▸ **DATASET CONTENT**
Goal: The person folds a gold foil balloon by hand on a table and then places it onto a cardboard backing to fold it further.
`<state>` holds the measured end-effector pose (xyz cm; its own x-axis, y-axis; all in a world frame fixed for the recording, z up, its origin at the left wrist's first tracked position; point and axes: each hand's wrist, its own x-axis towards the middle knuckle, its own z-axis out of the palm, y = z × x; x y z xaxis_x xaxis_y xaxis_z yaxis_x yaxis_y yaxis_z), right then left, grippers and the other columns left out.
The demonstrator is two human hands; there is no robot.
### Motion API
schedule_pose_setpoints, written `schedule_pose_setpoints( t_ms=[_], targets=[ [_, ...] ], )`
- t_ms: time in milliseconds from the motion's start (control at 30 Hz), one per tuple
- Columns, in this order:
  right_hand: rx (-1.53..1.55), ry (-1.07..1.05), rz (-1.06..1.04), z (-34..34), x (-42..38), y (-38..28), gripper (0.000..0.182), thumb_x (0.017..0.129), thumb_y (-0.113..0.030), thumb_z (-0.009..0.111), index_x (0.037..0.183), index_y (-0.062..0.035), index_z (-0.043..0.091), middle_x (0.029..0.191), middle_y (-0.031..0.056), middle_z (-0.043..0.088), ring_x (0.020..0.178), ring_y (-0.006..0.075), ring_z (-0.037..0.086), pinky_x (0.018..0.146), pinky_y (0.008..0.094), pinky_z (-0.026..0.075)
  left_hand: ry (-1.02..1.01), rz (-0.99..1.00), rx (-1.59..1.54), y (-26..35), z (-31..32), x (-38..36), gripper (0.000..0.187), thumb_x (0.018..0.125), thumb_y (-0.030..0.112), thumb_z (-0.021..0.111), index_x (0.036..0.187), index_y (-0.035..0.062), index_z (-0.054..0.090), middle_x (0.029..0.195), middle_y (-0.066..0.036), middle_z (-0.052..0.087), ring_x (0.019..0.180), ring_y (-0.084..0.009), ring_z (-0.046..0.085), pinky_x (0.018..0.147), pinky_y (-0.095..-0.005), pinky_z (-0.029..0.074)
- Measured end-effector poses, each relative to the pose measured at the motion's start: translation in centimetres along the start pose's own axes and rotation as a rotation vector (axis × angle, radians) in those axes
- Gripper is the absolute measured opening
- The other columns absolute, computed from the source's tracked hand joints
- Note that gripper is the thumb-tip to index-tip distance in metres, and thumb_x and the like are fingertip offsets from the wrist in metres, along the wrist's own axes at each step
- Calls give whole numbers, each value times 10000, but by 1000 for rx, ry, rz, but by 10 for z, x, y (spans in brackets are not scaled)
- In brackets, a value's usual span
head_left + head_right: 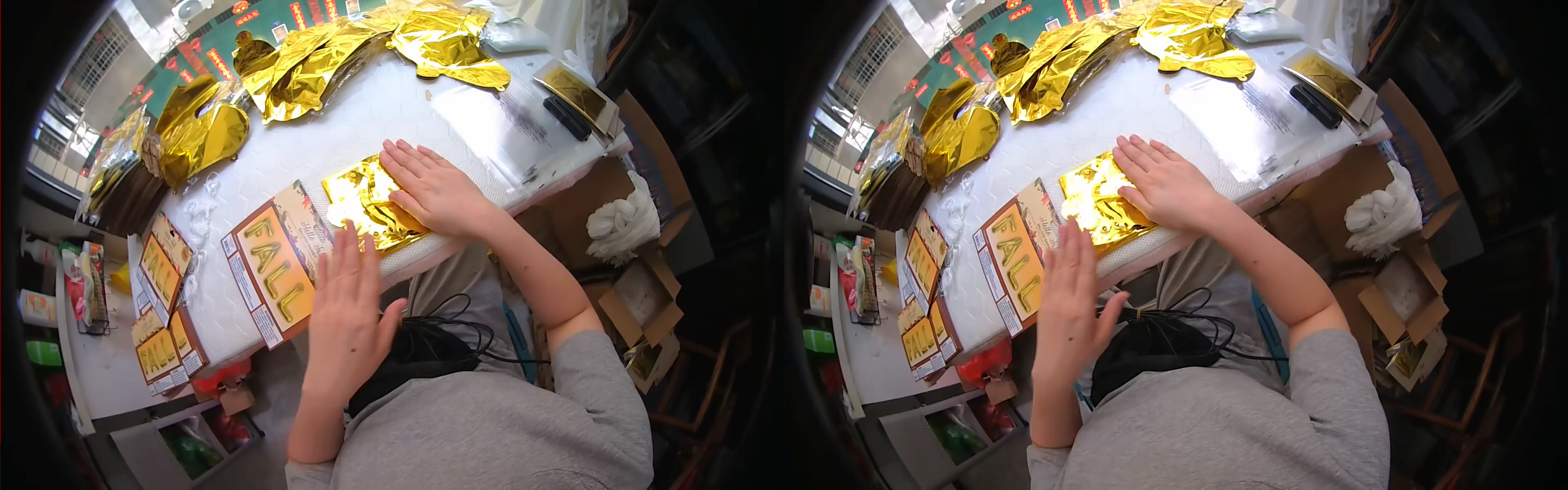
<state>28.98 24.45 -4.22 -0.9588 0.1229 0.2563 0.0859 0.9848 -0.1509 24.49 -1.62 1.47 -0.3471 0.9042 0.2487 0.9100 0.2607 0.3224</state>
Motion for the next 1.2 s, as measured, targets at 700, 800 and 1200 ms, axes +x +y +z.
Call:
schedule_pose_setpoints(
  t_ms=[700,800,1200],
  targets=[
    [1233,220,209,-3,0,30,438,1109,-264,442,1395,-8,651,1379,123,680,1272,202,618,1131,342,439,197,117,191,12,73,24,467,968,109,640,1406,-42,591,1456,-205,616,1360,-339,600,1108,-473,491],
    [1385,121,181,-15,-3,27,451,1101,-251,432,1385,24,650,1398,131,669,1322,213,586,1162,347,409,260,134,102,7,67,20,415,937,48,654,1351,11,660,1381,-168,682,1277,-326,663,1060,-461,527],
    [1681,101,-51,-27,-27,-13,234,1073,-134,618,1221,26,706,1142,57,734,1112,112,650,1013,297,512,741,-317,-1121,-11,5,-3,227,1071,44,600,1251,-62,689,1110,-67,742,987,-69,652,882,-237,525]
  ],
)
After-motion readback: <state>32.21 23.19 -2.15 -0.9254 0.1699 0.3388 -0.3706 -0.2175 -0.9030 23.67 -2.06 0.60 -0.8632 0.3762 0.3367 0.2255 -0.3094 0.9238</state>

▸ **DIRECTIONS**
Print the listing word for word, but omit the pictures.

▸ **SOLUTION TO THIS TASK**
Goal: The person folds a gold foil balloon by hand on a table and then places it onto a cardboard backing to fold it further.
`<state>` holds the measured end-effector pose (xyz cm; its own x-axis, y-axis; all in a world frame fixed for the recording, z up, its origin at the left wrist's first tracked position; point and axes: each hand's wrist, its own x-axis towards the middle knuckle, its own z-axis out of the palm, y = z × x; x y z xaxis_x xaxis_y xaxis_z yaxis_x yaxis_y yaxis_z), right then left, grippers and the other columns left out.
The demonstrator is two human hands; there is no robot.
### Motion API
schedule_pose_setpoints, written `schedule_pose_setpoints( t_ms=[_], targets=[ [_, ...] ], )`
- t_ms: time in milliseconds from the motion's start (control at 30 Hz), one per tuple
- Columns, in this order:
  right_hand: rx (-1.53..1.55), ry (-1.07..1.05), rz (-1.06..1.04), z (-34..34), x (-42..38), y (-38..28), gripper (0.000..0.182), thumb_x (0.017..0.129), thumb_y (-0.113..0.030), thumb_z (-0.009..0.111), index_x (0.037..0.183), index_y (-0.062..0.035), index_z (-0.043..0.091), middle_x (0.029..0.191), middle_y (-0.031..0.056), middle_z (-0.043..0.088), ring_x (0.020..0.178), ring_y (-0.006..0.075), ring_z (-0.037..0.086), pinky_x (0.018..0.146), pinky_y (0.008..0.094), pinky_z (-0.026..0.075)
  left_hand: ry (-1.02..1.01), rz (-0.99..1.00), rx (-1.59..1.54), y (-26..35), z (-31..32), x (-38..36), gripper (0.000..0.187), thumb_x (0.018..0.125), thumb_y (-0.030..0.112), thumb_z (-0.021..0.111), index_x (0.036..0.187), index_y (-0.035..0.062), index_z (-0.054..0.090), middle_x (0.029..0.195), middle_y (-0.066..0.036), middle_z (-0.052..0.087), ring_x (0.019..0.180), ring_y (-0.084..0.009), ring_z (-0.046..0.085), pinky_x (0.018..0.147), pinky_y (-0.095..-0.005), pinky_z (-0.029..0.074)
- Measured end-effector poses, each relative to the pose measured at the motion's start: translation in centimetres along the start pose's own axes and rotation as a rotation vector (axis × angle, radians) in those axes
- Gripper is the absolute measured opening
- The other columns absolute, computed from the source's tracked hand joints
- Note that gripper is the thumb-tip to index-tip distance in metres, and thumb_x and the like are fingertip offsets from the wrist in metres, along the wrist's own axes at each step
- Calls give whole numbers, each value times 10000, but by 1000 for rx, ry, rz, but by 10 for z, x, y (spans in brackets are not scaled)
- In brackets, a value's usual span
head_left + head_right: 
<state>28.98 24.45 -4.22 -0.9588 0.1229 0.2563 0.0859 0.9848 -0.1509 24.49 -1.62 1.47 -0.3471 0.9042 0.2487 0.9100 0.2607 0.3224</state>
Motion for the next 1.2 s, as measured, targets at 700, 800 and 1200 ms, axes +x +y +z.
Call:
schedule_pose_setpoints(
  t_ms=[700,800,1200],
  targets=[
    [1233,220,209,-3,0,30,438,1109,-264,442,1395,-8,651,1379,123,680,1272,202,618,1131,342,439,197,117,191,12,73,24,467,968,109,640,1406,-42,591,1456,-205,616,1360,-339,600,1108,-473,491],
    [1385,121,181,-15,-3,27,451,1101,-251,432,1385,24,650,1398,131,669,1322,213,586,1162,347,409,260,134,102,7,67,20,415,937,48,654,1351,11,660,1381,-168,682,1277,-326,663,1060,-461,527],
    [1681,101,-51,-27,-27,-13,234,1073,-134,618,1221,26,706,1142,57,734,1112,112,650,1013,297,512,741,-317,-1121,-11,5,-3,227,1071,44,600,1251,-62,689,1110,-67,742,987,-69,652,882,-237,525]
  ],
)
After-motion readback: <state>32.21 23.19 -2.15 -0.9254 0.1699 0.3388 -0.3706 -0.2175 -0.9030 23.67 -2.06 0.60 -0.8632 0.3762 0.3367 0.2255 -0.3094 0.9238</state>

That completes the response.